Will French actions affect Italy?

We have now learnt some more about which proposed TGV lines may face cancellation by the new French government.

Many of these form part of the European Core Network Corridors (TEN-T Programme). Possible lines facing the axe include Lyon – Turin (Corridor 3), Bayonne – Bordeaux (Corridor 7), TGV Rhine – Rhône (Corridor 9) and Marseilles – Nice (other section of core network). The criteria for possible cancellation appear to be based on how much time saving can be provided in relation to the investment required. A large investment resulting in a small time saving will make the project more likely to be cancelled. This could be described as a benefit cost ratio. A prioritisation of projects will be made by the end of this year.


The François Hollande led government was elected on a promise of growth. Although France’s debt has not been in the spotlight that has shone on Greece, Ireland, Portugal, Spain and Italy, its public debt is substantial. Jérôme Cahuzac the budget minister is sufficiently realistic to understand that some reduction in expenditure on TGV projects is necessary.


However across the border in Italy, a fight has been going on for twenty years in the Susa valley between action groups and the authorities. http://strugglesinitaly.wordpress.com/reappropriation/en-the-no-tav-struggle-in-the-susa-valley/ Last weekend a senior police officer was injured during a demonstration. However, if France decides to abandon its construction of the TGV from Lyon to the Italian border, will there be any point in the Italians building the remaining section to Turin? There is already a railway link from Lyon to Turin but it is not high speed.

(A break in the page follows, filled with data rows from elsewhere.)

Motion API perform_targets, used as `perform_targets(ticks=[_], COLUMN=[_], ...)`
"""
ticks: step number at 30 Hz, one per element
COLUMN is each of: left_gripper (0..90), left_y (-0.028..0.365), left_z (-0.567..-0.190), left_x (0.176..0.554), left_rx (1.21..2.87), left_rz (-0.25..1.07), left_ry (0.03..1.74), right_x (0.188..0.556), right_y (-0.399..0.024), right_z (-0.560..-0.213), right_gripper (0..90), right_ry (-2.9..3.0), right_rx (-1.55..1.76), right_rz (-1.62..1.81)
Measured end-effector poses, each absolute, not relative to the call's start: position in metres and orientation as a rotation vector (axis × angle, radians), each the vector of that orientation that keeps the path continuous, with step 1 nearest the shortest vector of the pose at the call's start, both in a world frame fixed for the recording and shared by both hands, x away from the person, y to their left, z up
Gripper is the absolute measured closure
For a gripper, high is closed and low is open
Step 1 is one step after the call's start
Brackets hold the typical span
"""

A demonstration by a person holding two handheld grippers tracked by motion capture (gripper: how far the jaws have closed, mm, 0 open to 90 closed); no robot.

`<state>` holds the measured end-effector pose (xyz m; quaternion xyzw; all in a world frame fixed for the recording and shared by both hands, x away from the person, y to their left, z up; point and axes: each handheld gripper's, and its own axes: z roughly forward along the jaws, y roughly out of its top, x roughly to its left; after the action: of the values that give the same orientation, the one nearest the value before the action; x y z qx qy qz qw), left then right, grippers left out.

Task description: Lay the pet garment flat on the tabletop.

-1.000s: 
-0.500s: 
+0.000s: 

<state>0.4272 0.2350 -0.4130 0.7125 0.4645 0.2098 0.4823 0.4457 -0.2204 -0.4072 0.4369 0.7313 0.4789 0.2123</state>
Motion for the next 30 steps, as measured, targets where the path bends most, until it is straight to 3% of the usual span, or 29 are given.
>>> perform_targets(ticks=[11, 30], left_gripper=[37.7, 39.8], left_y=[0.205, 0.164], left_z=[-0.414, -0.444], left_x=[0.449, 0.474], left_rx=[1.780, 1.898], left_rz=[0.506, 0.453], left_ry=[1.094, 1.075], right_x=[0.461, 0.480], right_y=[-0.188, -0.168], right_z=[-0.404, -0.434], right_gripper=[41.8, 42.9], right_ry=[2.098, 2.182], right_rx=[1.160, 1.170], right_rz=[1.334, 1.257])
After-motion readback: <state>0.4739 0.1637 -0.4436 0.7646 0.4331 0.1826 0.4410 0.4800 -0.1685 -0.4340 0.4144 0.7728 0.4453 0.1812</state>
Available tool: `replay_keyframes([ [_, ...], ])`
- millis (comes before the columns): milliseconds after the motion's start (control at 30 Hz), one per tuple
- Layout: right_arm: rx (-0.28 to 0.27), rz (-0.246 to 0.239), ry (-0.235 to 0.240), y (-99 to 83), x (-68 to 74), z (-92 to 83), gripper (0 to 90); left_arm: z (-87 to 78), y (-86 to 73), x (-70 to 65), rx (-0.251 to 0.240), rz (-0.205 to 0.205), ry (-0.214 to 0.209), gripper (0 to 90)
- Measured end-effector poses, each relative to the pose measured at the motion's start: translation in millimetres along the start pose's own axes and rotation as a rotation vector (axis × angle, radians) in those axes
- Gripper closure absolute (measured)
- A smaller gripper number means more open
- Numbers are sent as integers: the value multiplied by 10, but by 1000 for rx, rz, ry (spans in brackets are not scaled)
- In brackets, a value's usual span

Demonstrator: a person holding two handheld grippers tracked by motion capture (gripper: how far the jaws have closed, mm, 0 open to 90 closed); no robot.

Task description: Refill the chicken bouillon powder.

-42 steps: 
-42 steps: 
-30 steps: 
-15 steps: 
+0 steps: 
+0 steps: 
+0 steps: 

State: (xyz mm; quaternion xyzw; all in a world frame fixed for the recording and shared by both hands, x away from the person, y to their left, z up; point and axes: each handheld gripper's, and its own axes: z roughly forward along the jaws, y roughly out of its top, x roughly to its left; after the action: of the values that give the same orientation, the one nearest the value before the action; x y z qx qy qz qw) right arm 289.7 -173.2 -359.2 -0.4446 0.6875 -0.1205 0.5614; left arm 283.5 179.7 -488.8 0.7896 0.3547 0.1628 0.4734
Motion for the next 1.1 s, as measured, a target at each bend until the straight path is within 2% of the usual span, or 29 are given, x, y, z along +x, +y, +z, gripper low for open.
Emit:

The Italian government like many others in Southern Europe is making major budget cuts. It hasn’t yet seen fit to cancel its section of the Lyon – Turin high speed line.  Maybe it should look to Portugal or Poland. The former has abandoned plans to build several high speed lines (including one which would have run from Lisbon to Madrid) and the latter decided not to build a high speed rail network at all. Both these countries have significant public debts and are probably aware that almost all high speed rail lines require ongoing subsidies.